Pain stabbed Magnus, even though he had already guessed the truth of it. But he kept his face grave and nodded. “No, of course not. I must ask your forgiveness, fair cousin, for having presumed to fantasize as much—but you are fair, after all, so I think I might be forgiven for a masculine weakness.”
“Of course,” Pelisse said, managing to raise a haunted gaze to him.
Robert stood silent and trembling, fists clenched, glaring hatred at Magnus.
Magnus took it as tribute and fed his confidence off the other man’s dislike. “Yes, quite ridiculous, all of it—beginning with the notion that I might wish to inherit.”
Instant consternation. All the minor relatives were talking at once; the Countess and Pelisse stared at him with huge, disbelieving eyes; and Robert’s jaw dropped.
“Come, now!” The Count raised a hand and waited till the tumult stilled, locking gazes with Magnus. When the room was still, he said, “Not wish to inherit? Turn your back on a billion-a-year business? Wealth and power, and a title with it? How could you not wish to inherit?”

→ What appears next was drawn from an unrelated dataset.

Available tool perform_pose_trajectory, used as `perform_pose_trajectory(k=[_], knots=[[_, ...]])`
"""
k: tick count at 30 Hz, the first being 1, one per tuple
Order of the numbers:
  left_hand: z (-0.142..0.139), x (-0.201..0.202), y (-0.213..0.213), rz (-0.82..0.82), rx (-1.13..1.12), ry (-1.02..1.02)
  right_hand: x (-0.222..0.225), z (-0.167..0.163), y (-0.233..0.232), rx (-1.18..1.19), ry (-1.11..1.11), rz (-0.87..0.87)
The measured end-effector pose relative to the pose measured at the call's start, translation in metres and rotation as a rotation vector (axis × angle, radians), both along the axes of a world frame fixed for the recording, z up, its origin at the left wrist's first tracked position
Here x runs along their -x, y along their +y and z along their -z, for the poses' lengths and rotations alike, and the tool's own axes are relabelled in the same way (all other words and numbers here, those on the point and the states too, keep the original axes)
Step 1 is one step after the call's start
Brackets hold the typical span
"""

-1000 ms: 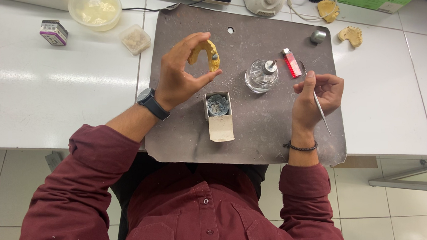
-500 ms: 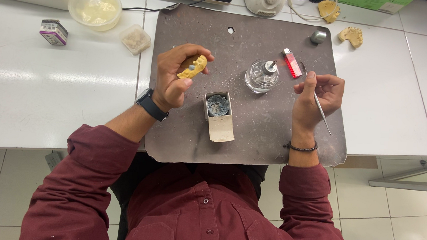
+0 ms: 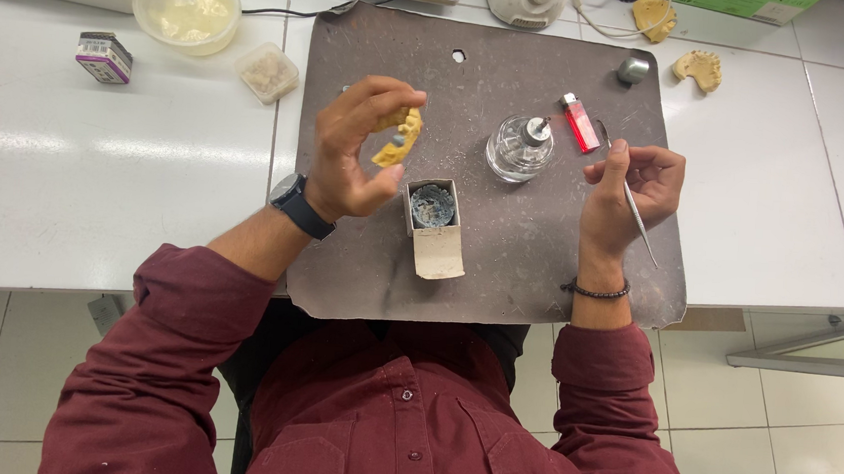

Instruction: The person holds a yellow dental arch model in one hand and uses a metal wax carving tool to add and shape wax on the denture teeth, repeatedly dipping the tool tip into a small box of dark wax. They briefly handle a round container of pale wax, then resume carving and shaping the denture with the tool.

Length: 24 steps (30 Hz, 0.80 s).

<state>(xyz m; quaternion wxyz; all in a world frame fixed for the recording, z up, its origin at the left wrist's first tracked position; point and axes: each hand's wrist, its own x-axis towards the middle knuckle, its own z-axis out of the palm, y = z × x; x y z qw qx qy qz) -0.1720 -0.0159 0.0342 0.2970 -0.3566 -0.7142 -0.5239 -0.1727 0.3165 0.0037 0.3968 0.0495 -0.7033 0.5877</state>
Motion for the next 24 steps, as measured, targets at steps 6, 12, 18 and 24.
perform_pose_trajectory(k=[6,12,18,24], knots=[[-0.003,0.002,0.009,-0.158,0.072,0.048,0.000,-0.001,-0.002,0.033,0.020,0.023],[0.001,0.006,0.008,-0.223,0.075,0.044,0.000,0.000,-0.001,0.053,0.021,0.020],[0.004,0.007,0.007,-0.242,0.092,0.046,0.001,0.002,-0.001,-0.128,-0.003,-0.043],[0.005,0.009,0.008,-0.267,0.089,0.044,-0.001,0.002,0.001,-0.321,0.064,-0.108]])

Angered though he was, Magnus wasn’t quite vicious enough to tell the old man that he was no more interested in life imprisonment on a twenty-mile asteroid than the Count’s own son had been. “Worldly considerations aside, sir, there is the matter of qualification for the position. I know little about robotics and nothing of modern industry; I haven’t the slightest idea how to manage even one factory, let alone a whole complex. If I were to become Count, it would certainly be disastrous for d’Armand Automatons—and the good of the family is, after all, paramount.” He thought he had done that rather neatly.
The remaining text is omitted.